Prayers of Compassion
This is a pastor’s heart, a heart for the people. Ultimately I want to see people saved and mature in their faith. I’m sure you do to. This is connected to a prayer of vision, but this is more personal. The prayer of vision is seeing the big picture advance. It is seeing the body of Christ make progress. It’s about big and often new ideas. This prayer is about individual people. It is about conversions, one name at a time. It’s about those who are sick, living in broken marriages, lonely people, hurting people, confused and misguided people, needy and impoverished people, addicted people, and the list goes on. It’s overwhelming. Jesus doesn’t call you to reach everyone, but He does hold you responsible to reach some. These prayers are for healing of all kinds and for help to reach the people He has placed within the scope of your ministry.
Prayers of Gratitude
No matter what the circumstances, how can we not pray prayers of thanksgiving and gratitude? I’m currently reading a biography of Hudson Taylor, the famous missionary to China. Whoa, that guy was amazing. His life completely humbles me. All that he sacrificed and endured for the sake of serving the Savior is staggering. And throughout his ministry he counted it not sacrifice, but privilege. What are you thanking God for? The price He paid for you in the person of His Son Jesus? For all that He has given you? As pastors we must be careful of comparison. If we compare upward we fall short and begin to complain of what we don’t have.
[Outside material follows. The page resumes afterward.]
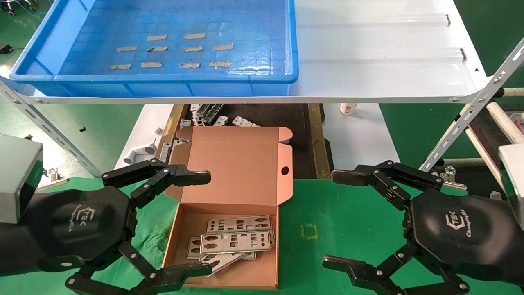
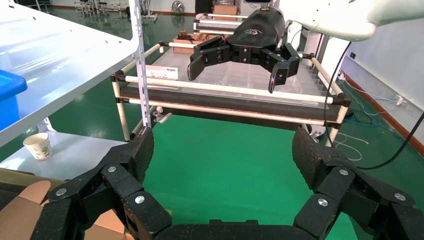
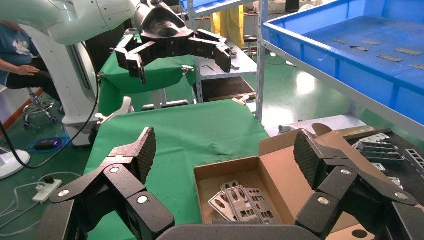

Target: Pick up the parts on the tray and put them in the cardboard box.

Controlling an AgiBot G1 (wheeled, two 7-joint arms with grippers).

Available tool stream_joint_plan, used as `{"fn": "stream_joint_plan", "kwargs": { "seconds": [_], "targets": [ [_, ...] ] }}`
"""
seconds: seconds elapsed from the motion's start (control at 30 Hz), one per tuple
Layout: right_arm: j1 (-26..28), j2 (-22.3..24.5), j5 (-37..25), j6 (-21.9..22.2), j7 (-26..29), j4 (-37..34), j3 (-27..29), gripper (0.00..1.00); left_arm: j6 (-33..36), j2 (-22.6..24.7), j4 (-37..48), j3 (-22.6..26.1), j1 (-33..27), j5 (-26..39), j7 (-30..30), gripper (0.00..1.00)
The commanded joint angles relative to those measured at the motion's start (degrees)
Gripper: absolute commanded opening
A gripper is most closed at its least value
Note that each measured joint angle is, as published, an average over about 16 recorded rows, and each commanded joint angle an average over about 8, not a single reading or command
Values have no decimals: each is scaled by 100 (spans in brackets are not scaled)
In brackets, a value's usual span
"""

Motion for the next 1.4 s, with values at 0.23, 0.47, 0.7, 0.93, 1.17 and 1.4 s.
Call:
{"fn": "stream_joint_plan", "kwargs": {
  "seconds": [0.23,0.47,0.7,0.93,1.17,1.4],
  "targets": [
    [0,0,0,0,0,0,0,100,0,0,0,0,0,0,0,100],
    [0,0,0,0,0,0,0,100,0,0,0,0,0,0,0,100],
    [0,0,0,0,0,0,0,100,0,0,0,0,0,0,0,100],
    [0,0,0,0,0,0,0,100,0,0,0,0,0,0,0,100],
    [0,0,0,0,0,0,0,100,0,0,0,0,0,0,0,100],
    [0,0,0,0,0,0,0,100,0,0,0,0,0,0,0,100]
  ]
}}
If we compare downward, we can fill up with pride about how good we are. It’s best not to compare. Just stay on track with the work Jesus has given you to do. Pray specific prayers of gratitude daily, and thank God for even the smallest of blessings.
What a gift prayer is! At times it’s beyond our comprehension – actually talking with the Creator of the universe. But it’s true! Pray on pastor!